=== DIRECTIONS FOR THIS TASK ===
Your task is to write out the complete listing exactly as it is shown.

=== THE DATA ===
#####

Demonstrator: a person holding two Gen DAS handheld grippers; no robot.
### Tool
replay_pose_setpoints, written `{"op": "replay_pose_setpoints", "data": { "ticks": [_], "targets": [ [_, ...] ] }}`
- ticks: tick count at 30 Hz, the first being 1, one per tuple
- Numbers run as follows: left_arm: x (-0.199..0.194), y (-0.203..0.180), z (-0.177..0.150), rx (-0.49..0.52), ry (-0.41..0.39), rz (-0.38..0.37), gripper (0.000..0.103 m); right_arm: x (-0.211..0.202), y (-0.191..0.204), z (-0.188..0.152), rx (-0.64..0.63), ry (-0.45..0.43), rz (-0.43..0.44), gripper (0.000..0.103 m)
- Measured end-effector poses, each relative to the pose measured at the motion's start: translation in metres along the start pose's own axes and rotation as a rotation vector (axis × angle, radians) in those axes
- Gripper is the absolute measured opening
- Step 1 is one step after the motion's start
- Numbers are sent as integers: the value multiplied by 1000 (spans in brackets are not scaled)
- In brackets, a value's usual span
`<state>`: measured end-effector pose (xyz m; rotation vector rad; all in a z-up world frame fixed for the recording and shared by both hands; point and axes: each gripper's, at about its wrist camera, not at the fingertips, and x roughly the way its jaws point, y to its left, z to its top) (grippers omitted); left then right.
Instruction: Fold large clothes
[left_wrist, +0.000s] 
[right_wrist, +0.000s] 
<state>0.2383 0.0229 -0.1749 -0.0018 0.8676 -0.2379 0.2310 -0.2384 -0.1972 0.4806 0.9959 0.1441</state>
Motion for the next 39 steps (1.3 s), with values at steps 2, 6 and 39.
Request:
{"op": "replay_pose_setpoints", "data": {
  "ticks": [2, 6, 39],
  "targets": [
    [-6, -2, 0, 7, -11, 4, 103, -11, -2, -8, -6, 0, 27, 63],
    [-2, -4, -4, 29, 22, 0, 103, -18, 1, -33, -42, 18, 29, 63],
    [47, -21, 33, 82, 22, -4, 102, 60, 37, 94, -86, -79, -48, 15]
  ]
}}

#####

=== SOLUTION TO THIS EXERCISE ===
Demonstrator: a person holding two Gen DAS handheld grippers; no robot.
### Tool
replay_pose_setpoints, written `{"op": "replay_pose_setpoints", "data": { "ticks": [_], "targets": [ [_, ...] ] }}`
- ticks: tick count at 30 Hz, the first being 1, one per tuple
- Numbers run as follows: left_arm: x (-0.199..0.194), y (-0.203..0.180), z (-0.177..0.150), rx (-0.49..0.52), ry (-0.41..0.39), rz (-0.38..0.37), gripper (0.000..0.103 m); right_arm: x (-0.211..0.202), y (-0.191..0.204), z (-0.188..0.152), rx (-0.64..0.63), ry (-0.45..0.43), rz (-0.43..0.44), gripper (0.000..0.103 m)
- Measured end-effector poses, each relative to the pose measured at the motion's start: translation in metres along the start pose's own axes and rotation as a rotation vector (axis × angle, radians) in those axes
- Gripper is the absolute measured opening
- Step 1 is one step after the motion's start
- Numbers are sent as integers: the value multiplied by 1000 (spans in brackets are not scaled)
- In brackets, a value's usual span
`<state>`: measured end-effector pose (xyz m; rotation vector rad; all in a z-up world frame fixed for the recording and shared by both hands; point and axes: each gripper's, at about its wrist camera, not at the fingertips, and x roughly the way its jaws point, y to its left, z to its top) (grippers omitted); left then right.
Instruction: Fold large clothes
[left_wrist, +0.000s] 
[right_wrist, +0.000s] 
<state>0.2383 0.0229 -0.1749 -0.0018 0.8676 -0.2379 0.2310 -0.2384 -0.1972 0.4806 0.9959 0.1441</state>
Motion for the next 39 steps (1.3 s), with values at steps 2, 6 and 39.
Request:
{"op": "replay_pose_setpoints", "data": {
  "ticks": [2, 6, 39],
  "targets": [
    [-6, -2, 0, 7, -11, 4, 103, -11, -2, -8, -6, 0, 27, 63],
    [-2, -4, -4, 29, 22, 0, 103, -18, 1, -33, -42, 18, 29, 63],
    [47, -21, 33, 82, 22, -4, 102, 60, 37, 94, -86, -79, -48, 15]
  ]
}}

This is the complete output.